KEY POINTS:
THE QUALIFICATION
Bachelor of Fine Arts Photography, film and video major
Whitecliffe College of Arts and Design, Auckland
Contact: www.whitecliffe.ac.nz
Phone: (09) 309-5970
Cost: $6860 a year
The Bachelor of Fine Arts (BFA) offered by Whitecliffe College of Arts and Design is a four-year course but students are able to leave with qualifications each year.
Students wanting to take a break after completing two successful years, for instance, could leave with a Diploma in Arts and Design.
In the first year, students choose electives which give them a preview of the major they may take from the second year. Majors are photography, film and video (PFV), fashion design, fine arts and graphic design.
Whitecliffe, whose lecturers and tutors are all practising artists and designers, has three campuses in central Auckland and students taking the PFV major are based mainly at the main Grafton campus where they have a studio.
The full-time course involves 20 hours of structured study each week matched by the same amount of time in individual study.
Specialist photographic areas studied include digital photography, advanced studio lighting, black and white photography, colour negative and transparency processing, and printing colour negative.
Film and video specialist areas include advanced camera operation, sound recording, lighting, scripting, story-boarding, editing, and special effects.

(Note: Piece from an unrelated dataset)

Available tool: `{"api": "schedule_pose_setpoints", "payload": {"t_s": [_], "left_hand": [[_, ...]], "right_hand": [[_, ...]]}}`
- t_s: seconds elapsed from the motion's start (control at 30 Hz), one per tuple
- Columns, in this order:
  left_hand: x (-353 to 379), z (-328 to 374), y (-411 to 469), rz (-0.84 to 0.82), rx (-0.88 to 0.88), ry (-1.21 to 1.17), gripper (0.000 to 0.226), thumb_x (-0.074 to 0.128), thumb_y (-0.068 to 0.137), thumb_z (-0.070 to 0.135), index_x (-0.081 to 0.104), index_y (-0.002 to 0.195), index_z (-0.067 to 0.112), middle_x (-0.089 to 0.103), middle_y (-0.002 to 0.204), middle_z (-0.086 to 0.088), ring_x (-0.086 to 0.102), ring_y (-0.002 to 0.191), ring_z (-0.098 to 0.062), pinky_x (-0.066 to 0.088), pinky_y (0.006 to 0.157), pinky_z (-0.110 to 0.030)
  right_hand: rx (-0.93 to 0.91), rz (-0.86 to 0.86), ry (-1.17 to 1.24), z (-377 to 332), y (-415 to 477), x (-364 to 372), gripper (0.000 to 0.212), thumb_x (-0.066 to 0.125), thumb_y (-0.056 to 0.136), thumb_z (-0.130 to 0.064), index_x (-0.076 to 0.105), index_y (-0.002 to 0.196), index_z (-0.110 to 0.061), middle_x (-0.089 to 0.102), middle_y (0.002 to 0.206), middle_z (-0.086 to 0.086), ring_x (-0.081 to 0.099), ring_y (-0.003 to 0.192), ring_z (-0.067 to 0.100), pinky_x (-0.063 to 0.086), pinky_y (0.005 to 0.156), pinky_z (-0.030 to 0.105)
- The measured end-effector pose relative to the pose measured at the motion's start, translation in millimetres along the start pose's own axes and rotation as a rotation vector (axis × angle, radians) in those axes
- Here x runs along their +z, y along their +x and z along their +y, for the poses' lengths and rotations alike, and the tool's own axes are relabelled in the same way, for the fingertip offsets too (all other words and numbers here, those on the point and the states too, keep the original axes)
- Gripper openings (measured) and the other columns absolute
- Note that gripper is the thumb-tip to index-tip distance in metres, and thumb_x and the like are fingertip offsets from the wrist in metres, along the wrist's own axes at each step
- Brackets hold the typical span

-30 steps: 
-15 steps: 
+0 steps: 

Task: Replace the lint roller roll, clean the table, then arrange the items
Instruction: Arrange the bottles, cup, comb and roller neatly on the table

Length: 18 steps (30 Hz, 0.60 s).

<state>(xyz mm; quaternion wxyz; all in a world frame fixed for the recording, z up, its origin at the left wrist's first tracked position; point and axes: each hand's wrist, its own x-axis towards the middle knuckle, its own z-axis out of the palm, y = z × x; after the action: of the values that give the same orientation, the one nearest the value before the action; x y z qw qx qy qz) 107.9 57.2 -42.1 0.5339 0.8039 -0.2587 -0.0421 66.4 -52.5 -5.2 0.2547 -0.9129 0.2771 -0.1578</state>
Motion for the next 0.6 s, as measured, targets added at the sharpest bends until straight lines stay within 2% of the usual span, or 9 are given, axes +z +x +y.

Students also get tuition in intermedia and installation art practices. All students explore arts and design history and related theory, business papers and industry advice on subjects such as exhibition guidelines, small business practice, gallery dealerships and individual artistic presentation.
Once studying their major, students exhibit at least twice a year at the Randolph St Gallery and Studio, which is open to the public.
Third year students complete an internship, working either with industry professionals or planning a public exhibition. Students have worked for commercial photographers, magazines, and film and television production companies.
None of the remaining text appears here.